На повороте их действительно не пропустили, но издали они видели, как по большой дороге один за другим бешено неслись автомобили с яркими страшными фонарями. "Проехал!" – радостно-тревожно сказал стоявший впереди на арбе человек, с широкой улыбкой на них оглядываясь. – "Проехал, коллега!... Экстерминатор проехал!" – закричал Иван Васильевич. Старый татарин с силой толкнул его в спину. – "Молчи дурак! Бальшой дурак!" вполголоса испугано говорил он.
8
Огни каменной громады отсвечивались в тяжелых черных волнах. К тому флигелю, где жила Марья Игнатьевна, можно было пройти, минуя кордон. Иван Васильевич, протрезвившийся, смущенный, но радостный, поднимался с террасы на террасу, все себя спрашивая, можно ли к ней идти в десять часов вечера. Кроваво красная луна освещала кипарисы, магнолии, лавры. С моря дул ветерок.

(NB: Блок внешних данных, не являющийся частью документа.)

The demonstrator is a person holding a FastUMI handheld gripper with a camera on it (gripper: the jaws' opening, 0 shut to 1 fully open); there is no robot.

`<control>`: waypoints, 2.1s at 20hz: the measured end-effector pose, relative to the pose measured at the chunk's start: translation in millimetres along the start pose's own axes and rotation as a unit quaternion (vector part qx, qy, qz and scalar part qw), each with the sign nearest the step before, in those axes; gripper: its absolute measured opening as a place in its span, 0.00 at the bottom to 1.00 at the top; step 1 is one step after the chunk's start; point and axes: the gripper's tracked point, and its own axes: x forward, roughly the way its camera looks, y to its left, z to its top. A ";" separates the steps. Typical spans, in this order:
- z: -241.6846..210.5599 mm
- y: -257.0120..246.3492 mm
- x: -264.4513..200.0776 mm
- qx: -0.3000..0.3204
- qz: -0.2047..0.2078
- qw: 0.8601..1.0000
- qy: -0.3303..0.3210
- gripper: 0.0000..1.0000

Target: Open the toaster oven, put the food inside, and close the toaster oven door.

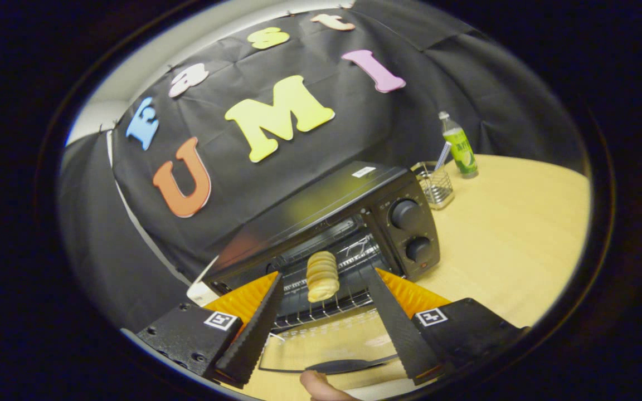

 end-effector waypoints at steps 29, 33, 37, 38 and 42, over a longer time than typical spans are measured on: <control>-157.6 -1.5 -39.4 -0.212 -0.058 0.962 0.160 1.00; -155.5 1.0 -38.0 -0.214 -0.072 0.962 0.154 1.00; -148.6 4.8 -40.8 -0.211 -0.073 0.964 0.146 1.00; -146.2 5.8 -41.2 -0.208 -0.074 0.965 0.144 1.00; -135.6 11.3 -43.9 -0.202 -0.078 0.968 0.130 1.00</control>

И откуда, откуда тот ветер летит,
Что стряхая росу, по цветам шелестит,
Дышит запахом лип и концами ветвей
Помахал, влечет в сумрак влажных аллей?
Не природа ли тайно с душой говорит?
Сердце ль просит любви и без раны болит?
И на грудь тихо падают слезы из глаз...
Для кого расцвела? Для чего развилась?
"Да может ли она "слышать голос души?" Или вернее осталась ли у них всех душа"? – нерешительно думал Иван Васильевич, проходя мимо тех львов, которых называл символически-ми. Мраморные статуи изображали разные моменты из жизни льва: лев спит, лев просыпается, лев рычит, лев готовится к прыжку. "Да, за все бывает расплата, кроме того, за что расплаты не бывает. В известном смысле, может быть, когда-нибудь зарычит и наш лев. Это я лев, и татарин, и мы все!.. Но довольно с меня львиных прыжков: видел я их и будет, что уж тут хорошего?.. Нет, конечно, нельзя сказать, будто меня не касается то, что делается во всех этих и других дворцах. В известном смысле даже очень касается: немцев то, слава Богу, придушили. Но нас никто не освободит, никого мы не интересуем, ни от кого нечего ждать и нам, забытым маленьким старым людям, и тому новому народу, который живет на нашей земле, дай Бог всякого счастья... А я, грешный, буду видно и дальше жить, как жил: буду работать, пить по вечерам наливку и любоваться этими волшебными садами".
Он издали увидел два уютных огонька в ее флигеле. Сердце у него забилось. Подумав, он решил отложить разговор до своего возвращения в саклю после окончания работ конференции.